There is too much research out there on DOMS to cover in one lowly blog post. I wanted to debunk the lactic acid theory as lactic acid is often a scapegoat for exercise-related pain that is likely sourced elsewhere. While inflammation and DOMS have many similarities that may lead some to believe that there is a causal relationship there, that is also likely not the case. However, there is definitely evidence of some sort of relationship between the two. Further research into the physiological pathway that leads to DOMS is definitely needed to make any conclusive statements on the issue, and the bradykinin B2 receptor pathway is probably a good place to start. But until then, you’re just going to have to suck it up next time you feel like your quads will never work again two days after your new leg routine. Many have been there and survived before. You will too.


Questions to consider:

What distinguishes DOMS from standard muscle soreness?

Think about any times you may have experienced DOMS- what were you doing and why do you think it led to DOMS?

How could you determine the presence of DOMS in animal models when it cannot be subjectively reported? (Hint: check reference 7 for ideas)

How could preventative therapies for DOMS promote better health and wellness?



[1] Cheung, K., Hume, P. A., & Maxwell, L. (February 01, 2003). Delayed Onset Muscle Soreness: Treatment Strategies and Performance Factors. Sports Medicine, 33, 2, 145-164.

[2] Vaile, J., Halson, S., Gill, N., & Dawson, B. (March 01, 2008). Effect of hydrotherapy on the signs and symptoms of delayed onset muscle soreness. European Journal of Applied Physiology, 102, 4, 447-455.

[3] Pearcey, G. E., Bradbury-Squires, D. J., Kawamoto, J. E., Drinkwater, E. J., Behm, D. G., & Button, D. C. (January 01, 2015). Foam rolling for delayed-onset muscle soreness and recovery of dynamic performance measures. Journal of Athletic Training, 50, 1, 5-13.

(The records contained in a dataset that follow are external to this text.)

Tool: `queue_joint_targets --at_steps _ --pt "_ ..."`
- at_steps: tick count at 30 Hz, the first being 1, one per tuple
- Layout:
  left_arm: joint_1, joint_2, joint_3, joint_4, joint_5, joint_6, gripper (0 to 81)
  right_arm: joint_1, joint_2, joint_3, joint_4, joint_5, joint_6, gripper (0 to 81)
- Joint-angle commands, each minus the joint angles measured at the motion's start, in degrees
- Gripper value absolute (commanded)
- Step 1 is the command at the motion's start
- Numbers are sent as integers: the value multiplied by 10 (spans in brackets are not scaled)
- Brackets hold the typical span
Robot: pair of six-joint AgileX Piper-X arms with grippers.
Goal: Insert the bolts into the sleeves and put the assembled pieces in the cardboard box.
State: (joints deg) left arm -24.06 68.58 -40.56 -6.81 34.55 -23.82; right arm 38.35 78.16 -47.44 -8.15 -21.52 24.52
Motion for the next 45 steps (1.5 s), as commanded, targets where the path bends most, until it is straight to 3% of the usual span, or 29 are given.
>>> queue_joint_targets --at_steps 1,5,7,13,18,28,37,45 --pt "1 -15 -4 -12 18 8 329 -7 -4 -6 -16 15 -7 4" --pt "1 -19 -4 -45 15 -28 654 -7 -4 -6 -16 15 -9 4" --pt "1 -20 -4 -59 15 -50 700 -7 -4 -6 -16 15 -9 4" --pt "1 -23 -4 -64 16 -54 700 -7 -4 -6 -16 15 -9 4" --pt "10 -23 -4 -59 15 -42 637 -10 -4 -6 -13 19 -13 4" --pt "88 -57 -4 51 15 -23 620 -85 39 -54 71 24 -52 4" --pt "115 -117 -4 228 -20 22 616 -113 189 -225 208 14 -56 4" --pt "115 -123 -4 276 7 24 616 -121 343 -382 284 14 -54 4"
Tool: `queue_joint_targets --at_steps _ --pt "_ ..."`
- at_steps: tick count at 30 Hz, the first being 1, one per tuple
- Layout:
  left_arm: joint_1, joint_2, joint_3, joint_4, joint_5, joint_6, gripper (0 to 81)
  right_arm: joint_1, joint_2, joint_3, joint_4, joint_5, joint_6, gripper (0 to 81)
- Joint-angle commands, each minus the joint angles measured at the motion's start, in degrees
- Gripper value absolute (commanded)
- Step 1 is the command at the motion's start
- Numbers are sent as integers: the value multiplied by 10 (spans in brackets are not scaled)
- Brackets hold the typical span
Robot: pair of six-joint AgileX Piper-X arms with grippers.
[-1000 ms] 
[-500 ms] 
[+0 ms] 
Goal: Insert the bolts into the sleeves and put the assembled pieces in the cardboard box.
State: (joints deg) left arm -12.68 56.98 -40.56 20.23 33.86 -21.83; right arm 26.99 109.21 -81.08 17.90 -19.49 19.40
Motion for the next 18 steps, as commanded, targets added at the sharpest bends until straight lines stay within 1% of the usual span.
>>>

[4] Schwane, J. A., Watrous, B. G., Johnson, S. R., & Armstrong, R. B. (January 01, 1983). Is Lactic Acid Related to Delayed-Onset Muscle Soreness?. The Physician and Sportsmedicine, 11, 3, 124-31.

[5] Smith, L. L. (January 01, 1991). Acute inflammation: the underlying mechanism in delayed onset muscle soreness?. Medicine and Science in Sports and Exercise, 23, 5, 542-51.

[6] Kuipers, H., Keizer, H. A., Verstappen, F. T., & Costill, D. L. (January 01, 1985). Influence of a prostaglandin-inhibiting drug on muscle soreness after eccentric work. International Journal of Sports Medicine, 6, 6, 336-9.

[7] Murase, S., Terazawa, E., Queme, F., Ota, H., Matsuda, T., Hirate, K., Kozaki, Y., … Mizumura, K. (January 01, 2010). Bradykinin and nerve growth factor play pivotal roles in muscular mechanical hyperalgesia after exercise (delayed-onset muscle soreness). The Journal of Neuroscience : the Official Journal of the Society for Neuroscience, 30, 10, 3752-61.